Dono de um dos maiores escritórios do país, com contrato com o Banco do Brasil, ele foi um dos alvos da segunda fase da operação Sem Desconto, que apura um esquema de descontos ilegais em benefícios de aposentados e pensionistas.

Os pedidos são feitos ao ministro André Mendonça, relator da investigação do esquema no INSS no Supremo Tribunal Federal. No começo do mês, Mendonça negou pedidos da Procuradoria-Geral da República e da Polícia Federal para prender Wilians.
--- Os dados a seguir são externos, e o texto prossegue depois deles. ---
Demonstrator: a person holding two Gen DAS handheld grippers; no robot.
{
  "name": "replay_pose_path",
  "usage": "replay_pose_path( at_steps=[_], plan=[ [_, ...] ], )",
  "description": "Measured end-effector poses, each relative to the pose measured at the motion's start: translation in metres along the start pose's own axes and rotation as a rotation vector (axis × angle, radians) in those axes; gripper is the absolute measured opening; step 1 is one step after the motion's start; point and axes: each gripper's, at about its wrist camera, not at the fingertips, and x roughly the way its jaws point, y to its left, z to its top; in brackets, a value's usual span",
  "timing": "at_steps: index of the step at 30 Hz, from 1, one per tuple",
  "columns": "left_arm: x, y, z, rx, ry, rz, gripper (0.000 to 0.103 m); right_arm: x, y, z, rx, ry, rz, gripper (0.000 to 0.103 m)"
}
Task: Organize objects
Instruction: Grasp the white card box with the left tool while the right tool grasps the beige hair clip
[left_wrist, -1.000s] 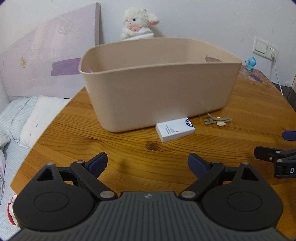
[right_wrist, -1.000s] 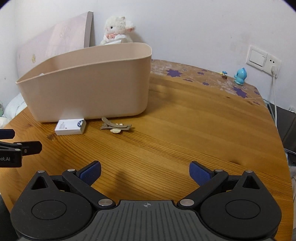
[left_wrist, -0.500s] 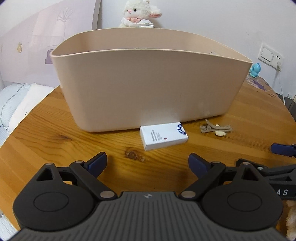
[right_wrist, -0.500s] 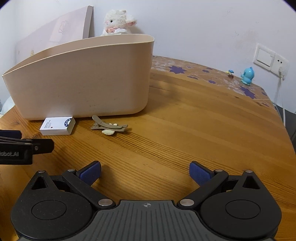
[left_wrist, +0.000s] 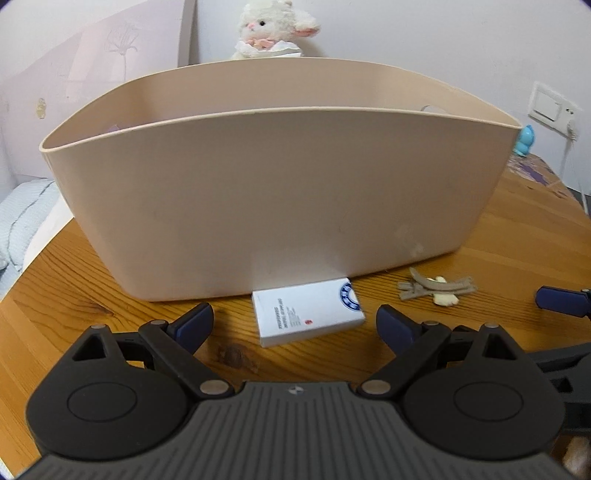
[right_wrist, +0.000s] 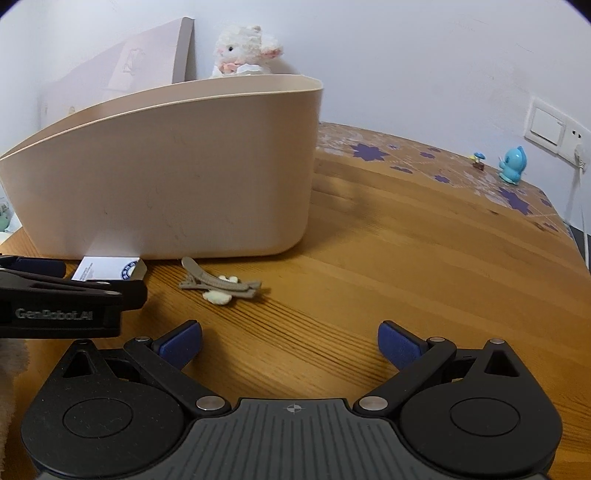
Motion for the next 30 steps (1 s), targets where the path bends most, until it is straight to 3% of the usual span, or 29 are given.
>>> replay_pose_path(
  at_steps=[17, 26, 30],
  plan=[
    [0.005, 0.037, 0.004, -0.091, 0.014, 0.091, 0.093, 0.022, 0.035, 0.018, -0.054, -0.016, 0.055, 0.101],
    [-0.002, 0.05, 0.003, -0.088, 0.006, 0.095, 0.08, 0.02, 0.032, 0.02, -0.028, -0.061, 0.041, 0.069],
    [-0.005, 0.052, 0.002, -0.09, -0.002, 0.096, 0.073, 0.017, 0.031, 0.018, -0.023, -0.084, 0.031, 0.035]
  ],
)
A decisão foi tomada a partir de um requerimento do deputado Rogério Correia, do PT de Minas Gerais. Ele argumentou que há fortes indícios de que Wilians tenha atuado para ajudar uma organização criminosa a lavar o dinheiro desviado dos beneficiários do INSS. Correia afirma que há indícios de que Wilians esteja intimidando testemunhas e, portanto, sua prisão é a forma de evitar que ele atrapalhe a investigação.

Dados obtidos pela Polícia Federal apontam que Nelson Wilians fez repasses de 15 milhões de reais a Maurício Camisotti, suspeito de ser um dos beneficiários do esquema de fraudes, entre 2016 e 2022. No início do depoimento, o advogado afirmou que conhece Camisotti, mas se negou a dar mais detalhes sobre a relação entre os dois.

O Bastidor procurou Nelson Wilians, mas o advogado não respondeu até a publicação desta reportagem.